James Wells on the Revelation

Twenty-Four Lectures On The Book Of Revelation

My reasons for giving and now printing the following Lectures will appear in the Lectures themselves. There is not anything that so concerns us as the Holy Scriptures; they do with us and for us what nothing else can. They make us wise unto salvation; and we cannot be too conversant with the Holy Scriptures. And knowing that it falls to the lot of many not to have very much time to search the Scriptures, I hope these Lectures may be a help to such.

This Book of the Revelation, like other books of the Bible, was intended not merely for the learned few, but for Christians at large, and comes under the same rule of interpretation as other books of the Bible, namely, that of explaining Scripture by Scripture. I may here just remind the reader to notice the structure of the book; that the subjects for the most part are ranged as it were in columns side by side, and that the inspired writer takes up one aspect of a subject and goes on with the same to the end, and then goes back again and again to the beginning of the gospel dispensation. Hence the twenty-first chapter goes back to the beginning of the Christian dispensation, and commences by showing the exchange of the Jewish heaven and earth for the Christian heaven and earth, called “the new heavens and new earth, and no more sea;” evidently meaning no more trouble. For by the new heavens and new earth shall be everlasting joy, and sorrow and sighing shall flee away; so there shall be no more sea; whereas the Jewish heaven and earth, according to Psalm 46, were carried away into a sea of trouble, and there they still remain.

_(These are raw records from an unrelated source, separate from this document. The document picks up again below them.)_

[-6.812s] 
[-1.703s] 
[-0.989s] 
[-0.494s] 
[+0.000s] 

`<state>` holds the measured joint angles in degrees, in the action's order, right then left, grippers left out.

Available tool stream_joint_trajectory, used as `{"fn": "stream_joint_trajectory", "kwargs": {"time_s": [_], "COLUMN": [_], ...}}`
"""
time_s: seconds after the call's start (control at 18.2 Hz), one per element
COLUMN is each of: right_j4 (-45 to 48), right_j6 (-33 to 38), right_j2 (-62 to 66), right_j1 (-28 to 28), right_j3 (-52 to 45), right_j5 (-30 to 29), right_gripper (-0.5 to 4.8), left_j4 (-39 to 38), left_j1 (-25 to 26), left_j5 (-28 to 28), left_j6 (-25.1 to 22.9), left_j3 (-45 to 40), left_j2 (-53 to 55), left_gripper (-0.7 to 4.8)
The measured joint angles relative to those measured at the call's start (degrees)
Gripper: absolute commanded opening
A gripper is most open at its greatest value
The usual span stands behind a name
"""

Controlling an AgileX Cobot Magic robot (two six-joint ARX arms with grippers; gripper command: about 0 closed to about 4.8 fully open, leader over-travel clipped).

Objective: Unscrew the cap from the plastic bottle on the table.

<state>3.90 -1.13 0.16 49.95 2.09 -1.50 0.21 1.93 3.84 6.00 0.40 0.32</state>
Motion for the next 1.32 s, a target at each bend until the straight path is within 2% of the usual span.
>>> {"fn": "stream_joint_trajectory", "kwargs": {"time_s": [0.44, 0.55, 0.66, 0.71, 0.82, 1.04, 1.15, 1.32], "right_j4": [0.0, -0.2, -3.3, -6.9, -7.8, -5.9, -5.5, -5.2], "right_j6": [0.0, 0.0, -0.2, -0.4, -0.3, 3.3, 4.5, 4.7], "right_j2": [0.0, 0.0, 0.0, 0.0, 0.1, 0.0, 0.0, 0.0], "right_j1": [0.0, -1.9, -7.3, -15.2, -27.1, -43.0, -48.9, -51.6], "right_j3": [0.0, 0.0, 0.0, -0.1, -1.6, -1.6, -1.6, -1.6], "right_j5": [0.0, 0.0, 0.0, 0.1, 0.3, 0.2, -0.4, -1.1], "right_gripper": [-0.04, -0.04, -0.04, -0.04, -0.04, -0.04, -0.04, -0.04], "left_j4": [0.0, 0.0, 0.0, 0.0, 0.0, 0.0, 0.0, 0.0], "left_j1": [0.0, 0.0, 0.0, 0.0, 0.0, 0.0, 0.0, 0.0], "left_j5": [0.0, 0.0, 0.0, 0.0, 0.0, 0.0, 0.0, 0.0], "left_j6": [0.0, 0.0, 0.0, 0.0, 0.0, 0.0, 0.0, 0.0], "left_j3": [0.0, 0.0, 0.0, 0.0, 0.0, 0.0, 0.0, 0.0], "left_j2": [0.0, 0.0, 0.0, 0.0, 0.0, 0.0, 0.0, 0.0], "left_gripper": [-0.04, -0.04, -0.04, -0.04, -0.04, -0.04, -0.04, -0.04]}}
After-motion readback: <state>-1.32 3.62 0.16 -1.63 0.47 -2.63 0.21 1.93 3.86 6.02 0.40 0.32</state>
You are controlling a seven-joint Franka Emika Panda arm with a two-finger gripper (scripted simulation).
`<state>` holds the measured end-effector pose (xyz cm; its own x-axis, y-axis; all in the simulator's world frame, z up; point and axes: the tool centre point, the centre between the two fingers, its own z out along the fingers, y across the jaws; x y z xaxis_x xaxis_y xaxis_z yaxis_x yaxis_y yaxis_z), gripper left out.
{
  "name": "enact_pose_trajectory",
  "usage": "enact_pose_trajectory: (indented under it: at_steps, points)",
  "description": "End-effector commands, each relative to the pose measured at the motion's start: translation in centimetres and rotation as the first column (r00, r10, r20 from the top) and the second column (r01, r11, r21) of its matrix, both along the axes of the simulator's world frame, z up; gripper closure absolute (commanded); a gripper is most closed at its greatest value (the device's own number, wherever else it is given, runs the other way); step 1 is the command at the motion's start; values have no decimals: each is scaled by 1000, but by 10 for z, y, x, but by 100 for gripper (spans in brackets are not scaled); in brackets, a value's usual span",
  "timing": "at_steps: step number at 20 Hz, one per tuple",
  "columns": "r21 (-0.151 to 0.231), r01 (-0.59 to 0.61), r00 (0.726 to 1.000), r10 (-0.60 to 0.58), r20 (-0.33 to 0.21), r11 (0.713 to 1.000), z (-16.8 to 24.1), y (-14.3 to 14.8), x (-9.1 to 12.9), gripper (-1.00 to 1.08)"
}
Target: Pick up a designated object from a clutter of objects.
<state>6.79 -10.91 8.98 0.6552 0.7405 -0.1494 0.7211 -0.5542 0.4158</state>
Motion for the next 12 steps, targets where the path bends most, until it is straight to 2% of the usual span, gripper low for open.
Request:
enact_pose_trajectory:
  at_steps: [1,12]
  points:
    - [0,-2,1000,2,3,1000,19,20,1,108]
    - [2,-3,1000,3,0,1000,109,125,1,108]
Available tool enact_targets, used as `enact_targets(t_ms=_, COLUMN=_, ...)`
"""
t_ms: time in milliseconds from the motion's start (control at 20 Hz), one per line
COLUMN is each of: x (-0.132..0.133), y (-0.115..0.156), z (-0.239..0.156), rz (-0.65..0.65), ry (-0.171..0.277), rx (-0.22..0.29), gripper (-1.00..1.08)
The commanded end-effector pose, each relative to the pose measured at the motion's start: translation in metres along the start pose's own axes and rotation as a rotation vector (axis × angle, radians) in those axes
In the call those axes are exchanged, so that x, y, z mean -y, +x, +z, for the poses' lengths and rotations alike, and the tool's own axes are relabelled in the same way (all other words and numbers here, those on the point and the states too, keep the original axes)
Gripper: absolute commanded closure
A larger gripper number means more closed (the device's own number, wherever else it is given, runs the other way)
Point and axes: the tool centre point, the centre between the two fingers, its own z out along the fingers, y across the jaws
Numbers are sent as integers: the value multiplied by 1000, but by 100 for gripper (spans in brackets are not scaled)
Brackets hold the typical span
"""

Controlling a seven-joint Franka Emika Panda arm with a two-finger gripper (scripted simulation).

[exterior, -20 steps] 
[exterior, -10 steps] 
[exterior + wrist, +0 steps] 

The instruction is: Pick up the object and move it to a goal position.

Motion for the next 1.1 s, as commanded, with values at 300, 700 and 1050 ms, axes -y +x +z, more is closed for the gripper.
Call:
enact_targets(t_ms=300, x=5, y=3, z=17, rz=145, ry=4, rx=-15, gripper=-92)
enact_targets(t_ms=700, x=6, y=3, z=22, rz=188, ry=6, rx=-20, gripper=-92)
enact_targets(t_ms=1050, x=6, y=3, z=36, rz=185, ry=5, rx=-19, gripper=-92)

We read of but two leading fallen stars in this book. There could not be more than two, as these two stars represent apostate churches, and there could be but two apostate churches, namely, the Jewish and the Christian. Here are Zechariah’s two women from the ephah, with the wind of false doctrine in their wings. I have a hope that I have been enabled in these Lectures to give the main drift of the meaning of this Book of Revelation.

The reader ought to note that this Book of Revelation is a summary,—a summing up, as it were, of the whole of the Holy Scriptures, and contains in substance not anything which is not contained in the previous parts of the Holy Scriptures.

It has been said that an humble individual like myself ought not to have meddled with such a mysterious book, and that had I been a wiser man, I should have let it alone, especially as certain characters “rush in where angels fear to tread.” The third verse of the first chapter is to me a perfectly satisfactory answer to this and all such kinds of objections:—“Blessed is he that readeth and they that hear the words of this prophecy, and keep those things which are written therein: for the time is at hand.” Then if God command and bless, who is he that shall reverse it?

The reader would do well to read each chapter in the Book of Revelation, and then read the Lecture upon it; as,
to avoid making the Lectures too lengthy, I have quoted as little of the book as possible.

J. W.

New Surrey Tabernacle, Walworth Road,
October, 1870.

James Wells (1803-1872) was a Strict and Particular Baptist preacher. He was appointed the Pastor of the Borough Road Chapel (Surrey Tabernacle), a position he served for forty-two years.